Потифорна вернулась одна, отца Петра не застала дома. И тотчас строгим шепотом Костя велел мамане сбегать к исправнику и позвать Глафиру.

Пошла Потифорна, как не пойти. Пошла, хоть и кропталась, утирая слезы: нет бы за доктором или за попом, а он за вертихвосткой за этой посылает!

И когда возле себя увидел Костя ее — Глафиру, единую, божескую, — сдвинулся в нем какой-то столетний камень, и забил из-под камня из самой глуби хрустальный ключ: всего напоил, утишил, исполнил. Тихонько взял Костя Глафирину сладкую руку:

— Теперь… я должен сказать… Помираю, блинов объелся. И теперь вот… Нет. не могу я про это сказать словесно!

От жалости вся сморщившись, Глафира сказала:

— Ну, что вы. Костя, зачем? Вы ведь знаете, что я вас тоже… зачем говорить…

Костя улыбнулся прозрачно-покорно: теперь — хорошо помереть. Туман… Туманом заволокло Глафиру, последней ушла она от Кости. Конец, тихо все, сладко — и если б только маманя не брызгала в лицо водой… Но Потифорна все брызгала: Костя открыл глаза еще раз…

Так бы, может. Костя и помер, да втесался тут отец Петр — с баклановкой со своей; баклановка у него была — ото всех болезней помога. В баклановке первое — конечно, водка, всем лекарствам мать; а в водку — красный сургуч толченый положен, да корень-калган, да перцу индейского красного же, да еще кой-чего, что берег в секрете отец Петр.

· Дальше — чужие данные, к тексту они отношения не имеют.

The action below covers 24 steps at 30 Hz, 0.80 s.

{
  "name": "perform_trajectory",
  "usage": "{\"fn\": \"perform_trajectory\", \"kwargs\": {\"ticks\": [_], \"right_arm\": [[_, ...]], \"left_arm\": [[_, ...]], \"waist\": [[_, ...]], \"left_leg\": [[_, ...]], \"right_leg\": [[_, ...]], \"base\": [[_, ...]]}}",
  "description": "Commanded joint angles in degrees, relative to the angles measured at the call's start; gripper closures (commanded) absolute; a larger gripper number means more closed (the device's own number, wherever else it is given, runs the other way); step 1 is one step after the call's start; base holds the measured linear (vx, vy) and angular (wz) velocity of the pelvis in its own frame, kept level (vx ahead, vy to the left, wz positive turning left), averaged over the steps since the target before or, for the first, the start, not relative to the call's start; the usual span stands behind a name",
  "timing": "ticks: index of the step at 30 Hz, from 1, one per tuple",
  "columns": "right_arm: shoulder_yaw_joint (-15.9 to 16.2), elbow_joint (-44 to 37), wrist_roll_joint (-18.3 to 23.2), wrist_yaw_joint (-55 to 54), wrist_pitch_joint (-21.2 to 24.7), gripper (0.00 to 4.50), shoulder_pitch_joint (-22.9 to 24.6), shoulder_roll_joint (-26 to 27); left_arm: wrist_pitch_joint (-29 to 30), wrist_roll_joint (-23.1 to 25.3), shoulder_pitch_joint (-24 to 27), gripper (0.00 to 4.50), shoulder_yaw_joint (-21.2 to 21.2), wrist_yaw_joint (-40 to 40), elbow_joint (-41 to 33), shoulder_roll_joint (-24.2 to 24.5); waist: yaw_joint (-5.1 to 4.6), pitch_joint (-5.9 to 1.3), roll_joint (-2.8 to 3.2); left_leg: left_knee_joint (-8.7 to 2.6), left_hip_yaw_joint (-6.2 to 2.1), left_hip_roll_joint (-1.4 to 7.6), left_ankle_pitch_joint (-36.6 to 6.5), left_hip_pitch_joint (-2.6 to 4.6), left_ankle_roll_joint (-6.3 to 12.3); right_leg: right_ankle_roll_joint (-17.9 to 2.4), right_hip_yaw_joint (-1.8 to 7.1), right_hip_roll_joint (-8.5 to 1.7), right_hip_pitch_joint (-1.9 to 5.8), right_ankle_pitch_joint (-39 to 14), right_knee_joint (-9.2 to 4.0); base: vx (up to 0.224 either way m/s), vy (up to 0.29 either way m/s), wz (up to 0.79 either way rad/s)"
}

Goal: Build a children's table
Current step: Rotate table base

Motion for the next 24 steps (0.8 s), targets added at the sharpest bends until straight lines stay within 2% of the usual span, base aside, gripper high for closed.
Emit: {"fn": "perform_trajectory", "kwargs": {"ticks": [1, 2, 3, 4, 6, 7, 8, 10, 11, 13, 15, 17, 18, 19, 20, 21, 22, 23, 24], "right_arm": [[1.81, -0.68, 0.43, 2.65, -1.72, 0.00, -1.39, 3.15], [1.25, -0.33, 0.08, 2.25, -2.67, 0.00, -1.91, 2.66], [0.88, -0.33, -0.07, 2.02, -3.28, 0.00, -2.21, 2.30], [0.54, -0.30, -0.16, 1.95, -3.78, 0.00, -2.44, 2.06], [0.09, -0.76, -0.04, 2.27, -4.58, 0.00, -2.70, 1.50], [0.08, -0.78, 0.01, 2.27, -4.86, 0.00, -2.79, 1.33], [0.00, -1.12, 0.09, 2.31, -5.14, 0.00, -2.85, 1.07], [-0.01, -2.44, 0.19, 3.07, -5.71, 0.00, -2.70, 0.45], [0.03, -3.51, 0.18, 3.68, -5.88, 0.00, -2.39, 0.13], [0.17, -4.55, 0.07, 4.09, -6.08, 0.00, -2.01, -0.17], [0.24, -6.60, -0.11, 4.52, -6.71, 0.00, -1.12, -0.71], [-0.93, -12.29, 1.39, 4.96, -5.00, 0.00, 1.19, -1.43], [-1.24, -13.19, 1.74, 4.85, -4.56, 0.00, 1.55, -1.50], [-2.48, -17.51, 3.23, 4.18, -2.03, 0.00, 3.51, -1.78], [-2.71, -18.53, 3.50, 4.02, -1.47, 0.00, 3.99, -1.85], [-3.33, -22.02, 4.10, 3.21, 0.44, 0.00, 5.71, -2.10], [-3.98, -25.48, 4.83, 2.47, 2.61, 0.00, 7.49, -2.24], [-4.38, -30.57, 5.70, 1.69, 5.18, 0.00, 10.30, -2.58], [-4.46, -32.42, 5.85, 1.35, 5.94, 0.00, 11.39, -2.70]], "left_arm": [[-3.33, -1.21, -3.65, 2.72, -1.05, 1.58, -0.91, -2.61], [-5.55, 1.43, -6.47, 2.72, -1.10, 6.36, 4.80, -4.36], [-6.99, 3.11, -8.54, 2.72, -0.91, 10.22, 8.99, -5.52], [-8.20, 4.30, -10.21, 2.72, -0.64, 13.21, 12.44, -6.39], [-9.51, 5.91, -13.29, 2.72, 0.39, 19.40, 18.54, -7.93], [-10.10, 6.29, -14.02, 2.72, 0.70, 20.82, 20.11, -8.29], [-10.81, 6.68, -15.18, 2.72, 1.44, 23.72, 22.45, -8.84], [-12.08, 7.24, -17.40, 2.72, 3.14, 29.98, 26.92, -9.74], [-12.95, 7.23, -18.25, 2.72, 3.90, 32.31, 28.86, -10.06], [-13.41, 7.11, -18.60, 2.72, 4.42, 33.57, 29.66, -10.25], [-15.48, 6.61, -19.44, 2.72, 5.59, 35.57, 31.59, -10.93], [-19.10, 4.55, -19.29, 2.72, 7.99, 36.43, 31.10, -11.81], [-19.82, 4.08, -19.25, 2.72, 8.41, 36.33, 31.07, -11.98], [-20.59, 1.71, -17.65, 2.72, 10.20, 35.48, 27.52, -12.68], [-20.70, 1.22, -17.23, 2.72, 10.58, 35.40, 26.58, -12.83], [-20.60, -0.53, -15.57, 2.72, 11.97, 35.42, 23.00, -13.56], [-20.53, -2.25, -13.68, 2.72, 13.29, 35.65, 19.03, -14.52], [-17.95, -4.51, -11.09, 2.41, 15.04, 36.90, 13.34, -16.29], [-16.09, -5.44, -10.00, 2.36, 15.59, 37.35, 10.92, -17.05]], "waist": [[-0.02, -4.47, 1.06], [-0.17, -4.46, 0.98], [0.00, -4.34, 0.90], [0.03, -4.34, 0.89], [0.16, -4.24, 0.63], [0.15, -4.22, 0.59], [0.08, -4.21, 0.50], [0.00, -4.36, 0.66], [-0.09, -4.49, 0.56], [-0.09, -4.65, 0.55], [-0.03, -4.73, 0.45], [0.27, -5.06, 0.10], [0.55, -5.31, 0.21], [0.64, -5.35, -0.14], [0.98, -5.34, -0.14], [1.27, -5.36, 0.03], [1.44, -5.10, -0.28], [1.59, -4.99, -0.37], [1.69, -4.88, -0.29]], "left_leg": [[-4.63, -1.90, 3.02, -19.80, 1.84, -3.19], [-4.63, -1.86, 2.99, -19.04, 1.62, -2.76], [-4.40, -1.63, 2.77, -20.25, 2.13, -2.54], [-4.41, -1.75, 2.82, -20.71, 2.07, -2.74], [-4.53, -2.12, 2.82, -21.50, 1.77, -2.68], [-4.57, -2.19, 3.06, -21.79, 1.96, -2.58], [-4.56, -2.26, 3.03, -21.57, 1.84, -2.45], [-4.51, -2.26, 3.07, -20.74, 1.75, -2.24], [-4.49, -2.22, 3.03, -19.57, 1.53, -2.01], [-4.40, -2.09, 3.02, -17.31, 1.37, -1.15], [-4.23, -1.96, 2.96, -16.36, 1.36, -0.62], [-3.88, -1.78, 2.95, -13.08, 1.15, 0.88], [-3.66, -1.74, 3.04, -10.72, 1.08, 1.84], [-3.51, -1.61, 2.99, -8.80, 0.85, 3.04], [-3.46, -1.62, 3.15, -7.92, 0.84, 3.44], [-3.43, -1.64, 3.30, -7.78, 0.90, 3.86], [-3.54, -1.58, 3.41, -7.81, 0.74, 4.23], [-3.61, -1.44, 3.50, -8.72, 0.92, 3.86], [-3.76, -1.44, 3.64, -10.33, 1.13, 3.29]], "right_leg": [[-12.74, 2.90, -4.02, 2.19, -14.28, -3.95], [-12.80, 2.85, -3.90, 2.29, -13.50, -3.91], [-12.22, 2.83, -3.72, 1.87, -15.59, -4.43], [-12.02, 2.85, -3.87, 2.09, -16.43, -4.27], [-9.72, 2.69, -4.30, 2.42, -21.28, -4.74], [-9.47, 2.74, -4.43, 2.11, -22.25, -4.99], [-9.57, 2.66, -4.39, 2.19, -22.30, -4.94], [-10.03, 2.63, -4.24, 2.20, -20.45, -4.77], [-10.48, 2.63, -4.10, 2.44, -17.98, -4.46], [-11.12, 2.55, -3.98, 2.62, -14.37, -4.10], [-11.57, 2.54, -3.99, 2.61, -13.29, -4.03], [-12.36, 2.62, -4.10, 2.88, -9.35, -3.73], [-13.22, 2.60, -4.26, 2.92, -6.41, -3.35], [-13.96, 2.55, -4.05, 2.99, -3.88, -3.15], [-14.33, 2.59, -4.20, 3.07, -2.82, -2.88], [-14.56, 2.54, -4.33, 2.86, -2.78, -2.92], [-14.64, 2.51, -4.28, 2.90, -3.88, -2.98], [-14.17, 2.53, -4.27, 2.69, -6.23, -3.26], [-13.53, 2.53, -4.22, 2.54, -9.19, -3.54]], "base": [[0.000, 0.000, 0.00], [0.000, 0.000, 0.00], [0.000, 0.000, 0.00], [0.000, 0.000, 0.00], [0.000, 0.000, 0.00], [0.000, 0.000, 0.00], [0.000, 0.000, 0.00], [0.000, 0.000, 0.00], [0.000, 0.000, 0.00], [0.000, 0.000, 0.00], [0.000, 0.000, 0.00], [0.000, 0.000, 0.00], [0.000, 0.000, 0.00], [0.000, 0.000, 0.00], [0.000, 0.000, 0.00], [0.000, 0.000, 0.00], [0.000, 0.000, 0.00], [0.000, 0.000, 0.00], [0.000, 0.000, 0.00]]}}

С баклановки ли с этой огневой или просто с радости великой — стал Костя живеть помалу. На Крестопоклонной встал с постели: еще ветром качало, зеленый, длинный — скворешня живая; Костин озябший носик — усох, стал еще меньше, еще жалостней.

Потифорна первым делом Костю поперла к отцу Петру, благодарить за баклановку.

— Ну-ну-ну, чего еще там, — замахал отец Петр на Костю. — Поговей постом — вот и все. Ну-ну, иди с Богом.

Протопоп сидел в углу — усталый, после обедни постовской: мохнатенький, темный — в угол забился. Несть числа у него в соборе говельщиков было. Кликали колокола целый день, шел тучей народ. С любострастием вспоминали все мелочи куриных грехов: медленный, мешкотный шепот в уши лез без конца.

Уходил протопоп из собора — будто медом обмазан и вывалян весь в пуху: мешает, пристало по всему телу. Одно только спасенье было: придя домой — выпить рюмку баклановки.

Перво-наперво после той рюмки — пойдет тончайший гуманец в глазах, и все денное, налипшее, гинет. Тихо — не спугнуть бы, — пригнувшись, сидит отец Петр. А протрет глаза — и уж ясно видит, настояще, яснее в сто крат, чем днем.

Тотчас за окном — веселая козья морда кивает:

— Здравствуй.

— Ну, здравствуй, ишь ты нынче какой!

В таком виде — любит их отец Петр. Вот если они принимают человечий зрак — нашей одежи не любят они, больше все голяшом — ну, тогда уж…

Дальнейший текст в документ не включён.